Assessing normality (not required!)

The method of least squares regression assumes that the regression function fits the data such that errors of prediction (residuals) are normally distributed at any value of each of the independent variables, and that the variance of the residuals should have no pattern as a function of the value of each of the independent variables. Plotting the distribution of the residuals and the residuals as a function of each variable is probably the best way of assuring that these assumptions are being met (Figure A-6).

(a) No evidence of hetroskedasticity(b) With hetroskedasticity

Figure A-6. Linear Regression: Assessing Hetroskedasticity

8.Iteration

There is no guaranteed way to arrive at a great regression model, so it is likely that you will need to run the regression several times in order to ensure that you are avoiding all the common pitfalls while still maximizing the accuracy and validity of your regression. You may prefer to copy the original data onto a new sheet or at least onto another part of the sheet in order to easily rearrange columns contiguously for new regressions.

9.Prediction

Create a formula based on your regression that can be used to make additional predictions.

1).Use the coefficient of each variable with your regression, along with the intercept value which Excel produces.

2).In looking at the data to be used in future predictions, paste the coefficient for each variable above the column filled with relevant data.

3).Create a formula which adds the intercept and multiplies each coefficient by a particular observation in order to arrive at the regression model's "prediction" of the Y variable.
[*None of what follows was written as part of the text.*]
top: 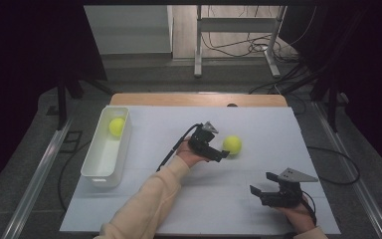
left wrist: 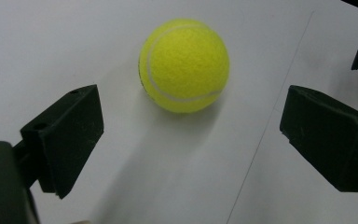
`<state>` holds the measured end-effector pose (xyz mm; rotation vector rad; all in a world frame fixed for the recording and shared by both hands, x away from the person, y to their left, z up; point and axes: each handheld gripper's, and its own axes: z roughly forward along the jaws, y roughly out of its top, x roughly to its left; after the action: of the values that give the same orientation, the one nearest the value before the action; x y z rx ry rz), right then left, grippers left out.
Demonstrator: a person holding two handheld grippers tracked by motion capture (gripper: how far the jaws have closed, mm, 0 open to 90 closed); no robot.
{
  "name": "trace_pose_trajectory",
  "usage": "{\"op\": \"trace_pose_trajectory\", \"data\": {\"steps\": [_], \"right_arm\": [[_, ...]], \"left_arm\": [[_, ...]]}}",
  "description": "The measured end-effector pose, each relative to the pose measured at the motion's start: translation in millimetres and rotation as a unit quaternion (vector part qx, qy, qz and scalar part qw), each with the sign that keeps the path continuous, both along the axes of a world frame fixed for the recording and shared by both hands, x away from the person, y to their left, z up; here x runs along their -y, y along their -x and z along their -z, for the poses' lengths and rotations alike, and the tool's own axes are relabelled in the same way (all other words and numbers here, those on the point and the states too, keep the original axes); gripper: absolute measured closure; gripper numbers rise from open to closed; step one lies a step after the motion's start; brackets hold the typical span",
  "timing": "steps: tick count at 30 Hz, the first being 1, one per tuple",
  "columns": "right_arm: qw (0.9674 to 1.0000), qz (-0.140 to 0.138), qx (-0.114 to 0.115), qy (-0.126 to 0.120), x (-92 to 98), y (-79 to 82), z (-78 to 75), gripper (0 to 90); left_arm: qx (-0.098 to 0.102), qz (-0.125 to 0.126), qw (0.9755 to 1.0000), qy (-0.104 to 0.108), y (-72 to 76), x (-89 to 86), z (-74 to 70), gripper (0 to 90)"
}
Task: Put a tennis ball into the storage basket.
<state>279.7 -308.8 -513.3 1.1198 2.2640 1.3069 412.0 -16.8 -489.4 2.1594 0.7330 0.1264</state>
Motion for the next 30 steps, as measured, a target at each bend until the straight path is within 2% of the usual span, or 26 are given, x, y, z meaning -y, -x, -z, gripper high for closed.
{"op": "trace_pose_trajectory", "data": {"steps": [7,13,19,23,30], "right_arm": [[1.0000,-0.001,0.000,0.000,0.3,0.1,0.0,14.1],[1.0000,-0.001,0.000,0.001,0.6,0.0,0.1,14.1],[1.0000,-0.002,-0.002,0.002,0.3,-0.1,0.5,14.1],[1.0000,-0.002,-0.002,0.002,0.1,0.0,0.6,14.1],[1.0000,-0.002,-0.002,0.002,0.3,0.0,0.5,14.1]], "left_arm": [[-0.006,0.001,1.0000,-0.001,-3.9,8.0,3.3,6.8],[-0.010,0.003,0.9999,-0.010,-8.3,16.2,7.7,6.6],[-0.013,-0.001,0.9999,-0.006,-11.3,20.3,11.8,6.3],[-0.013,0.002,0.9998,-0.015,-14.9,24.4,13.2,6.2],[-0.016,-0.002,0.9997,-0.017,-22.5,32.7,16.9,6.1]]}}
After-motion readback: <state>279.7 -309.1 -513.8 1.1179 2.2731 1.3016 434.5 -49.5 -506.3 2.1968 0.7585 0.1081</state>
The formula should be in the form of Y= b0+ b1*X1 + b2*X2 + b3*X3 + …where b0 is the intercept, bi represents the calculated coefficient for the ith variable and Xi represents the actual data for the variable for a given observation.

4).Compare this to the result which actually took place. Did the regression predict accurately? If you were making decisions based on the predictive power of the regression, would you have made the right decisions?